I briefly investigated the history of these styles and found that both neagari and raft/sinuous styles are featured in Yoshimura and Halford's book written in 1957. These authors do not mention the horai style by name but they do refer to a coiled trunk style that could easily have been renamed the horai style. In Bonsai Today no. 4-1 there is an article that features a redesign project on the original raft style tree that was collected in 1923.

I won't dwell on the methods of how to produce the different trees; these topics are frequently covered in magazines and in most books on Bonsai. In the following sections I will be making a few observations of the styles and give a few pointers on details that I feel are necessary to achieve the style in question. It is very important for the tree to look natural and so one must seriously look at the stock tree and decide if it is a suitable specimen for the method you want to apply. For example, it would be a tremendous waste to take a tree with a beautifully tapered straight trunk and expose a whole pile of twisted and sinuous roots.

Raft or Sinuous

Some people distinguish between the raft style and the sinuous style. Rafts are trees where a straight trunk has fallen to the ground and the branches from this trunk have then become the trees. (Fig. 1). Many people say that sinuous trees are ones that have developed from a curving root that has run along the ground and sprouted suckers. This does not preclude you from using a curved trunk to simulate a sinuous style tree. I certainly feel that the informality of this allows one much more freedom to experiment with different feelings and spirit in the plantings. (Fig. 2).

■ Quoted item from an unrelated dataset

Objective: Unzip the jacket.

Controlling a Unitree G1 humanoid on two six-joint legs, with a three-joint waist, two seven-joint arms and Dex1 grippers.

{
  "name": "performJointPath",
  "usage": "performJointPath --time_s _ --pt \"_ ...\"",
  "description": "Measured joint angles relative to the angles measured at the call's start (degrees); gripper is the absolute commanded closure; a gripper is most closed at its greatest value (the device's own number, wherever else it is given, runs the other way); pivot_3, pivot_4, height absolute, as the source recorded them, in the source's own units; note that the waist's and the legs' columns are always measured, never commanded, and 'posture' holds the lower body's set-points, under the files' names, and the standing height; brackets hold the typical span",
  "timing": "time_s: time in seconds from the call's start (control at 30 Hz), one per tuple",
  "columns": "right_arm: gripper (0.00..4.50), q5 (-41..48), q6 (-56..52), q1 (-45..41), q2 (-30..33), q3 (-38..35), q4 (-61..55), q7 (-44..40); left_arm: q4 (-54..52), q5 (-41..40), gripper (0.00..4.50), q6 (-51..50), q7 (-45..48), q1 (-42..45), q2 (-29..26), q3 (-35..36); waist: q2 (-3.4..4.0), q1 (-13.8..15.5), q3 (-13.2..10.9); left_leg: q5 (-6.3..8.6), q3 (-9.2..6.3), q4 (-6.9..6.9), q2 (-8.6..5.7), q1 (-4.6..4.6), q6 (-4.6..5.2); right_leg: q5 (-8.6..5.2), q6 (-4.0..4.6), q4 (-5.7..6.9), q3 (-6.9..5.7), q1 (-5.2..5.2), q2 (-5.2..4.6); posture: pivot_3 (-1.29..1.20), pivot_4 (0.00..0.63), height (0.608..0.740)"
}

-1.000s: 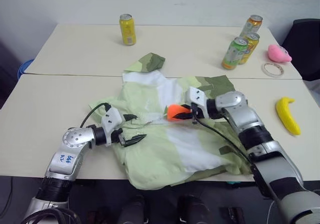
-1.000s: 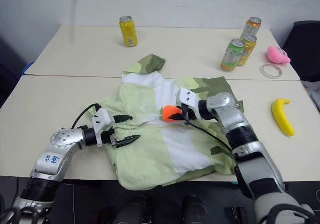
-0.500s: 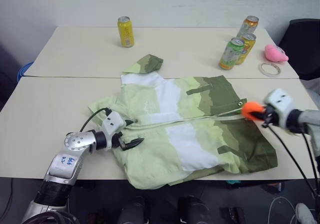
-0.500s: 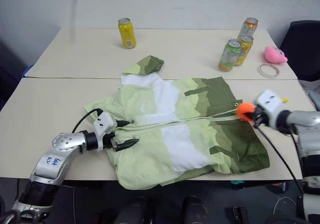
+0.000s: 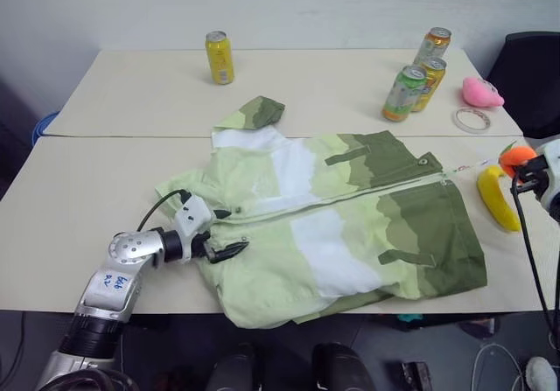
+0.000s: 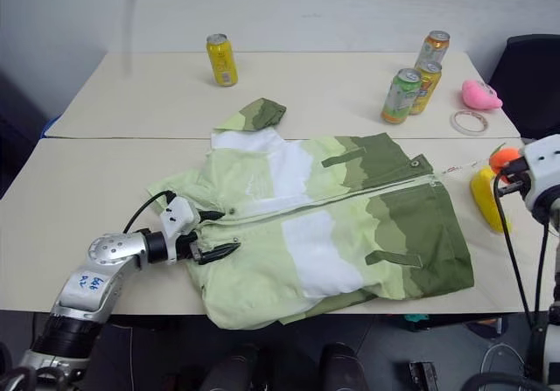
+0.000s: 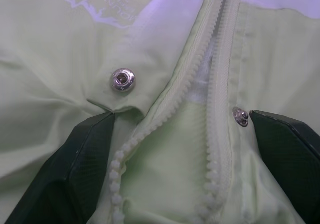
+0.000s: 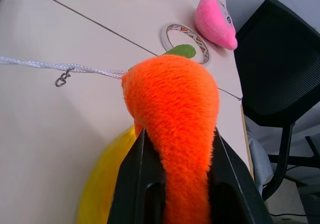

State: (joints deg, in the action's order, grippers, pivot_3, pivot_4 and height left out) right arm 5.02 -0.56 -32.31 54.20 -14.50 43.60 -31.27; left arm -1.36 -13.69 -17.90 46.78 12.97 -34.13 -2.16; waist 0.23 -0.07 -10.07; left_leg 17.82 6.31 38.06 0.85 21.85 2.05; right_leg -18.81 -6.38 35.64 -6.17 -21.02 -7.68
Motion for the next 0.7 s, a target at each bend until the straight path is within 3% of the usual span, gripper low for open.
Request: performJointPath --time_s 0.33,0.47,0.6,0.7 --pt "4.18 -2.04 6.45 -3.44 -0.07 0.68 2.07 6.37 0.28 0.09 0.00 1.95 0.39 -0.90 -0.54 0.04 0.03 -0.03 0.00 0.00 0.02 -0.02 -0.01 0.00 0.00 0.00 0.00 -0.01 0.01 -0.01 0.00 0.00 0.150 0.740" --pt "4.18 -0.39 0.74 -5.50 -0.22 0.31 3.85 5.46 1.76 0.67 0.00 6.59 1.06 -1.27 -1.94 -1.22 0.05 -0.11 0.01 0.01 -0.01 -0.03 0.01 -0.02 0.01 0.00 0.00 -0.03 0.01 0.03 -0.01 0.00 0.150 0.740" --pt "4.18 5.65 -12.16 -6.01 -2.23 -3.03 3.73 2.57 2.72 0.66 0.00 8.41 0.87 -1.83 -2.10 -1.11 0.32 -0.29 0.17 0.01 0.02 -0.16 0.03 -0.26 0.01 0.00 0.01 -0.06 0.03 0.21 -0.02 0.00 0.150 0.740" --pt "4.18 4.70 -11.23 -2.55 -2.16 -1.65 1.74 -0.15 3.55 0.05 0.00 9.28 0.93 -2.42 -1.15 -0.16 0.39 -0.40 0.21 0.04 0.08 -0.36 0.03 -0.56 0.00 -0.01 0.02 -0.14 0.07 0.40 -0.04 0.00 0.150 0.740"
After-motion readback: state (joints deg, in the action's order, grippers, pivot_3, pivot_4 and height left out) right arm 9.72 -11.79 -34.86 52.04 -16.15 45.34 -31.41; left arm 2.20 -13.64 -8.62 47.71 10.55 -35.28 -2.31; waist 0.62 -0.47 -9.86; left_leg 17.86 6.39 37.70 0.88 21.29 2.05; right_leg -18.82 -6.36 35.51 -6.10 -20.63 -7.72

In her book, Deborah Koreshoff opens the section on this style with the following quote: "Most trees spend their entire life in one spot. The seed germinates and from then on their viewpoint on the world is unaltered, save for the changing apparel of the seasons. The raft or sinuous tree has a different character. Not being content to stay solely in the position of germination, he inquisitively wonders here and there, quietly exploring and observing the world."

To capture this feeling of quiet exploration is a marvelous goal with this type of tree. There are many different images possible that can even include the use of rocks and stones to enhance the effect, but the most important features of a successful planting is that it has a feeling of depth, a sense of three dimensionality and unity among all the trunks. (Fig. 3). Many trees in South Africa grow in this way by coppicing and sending out suckers; so some wonderful effects can be achieved with indigenous material.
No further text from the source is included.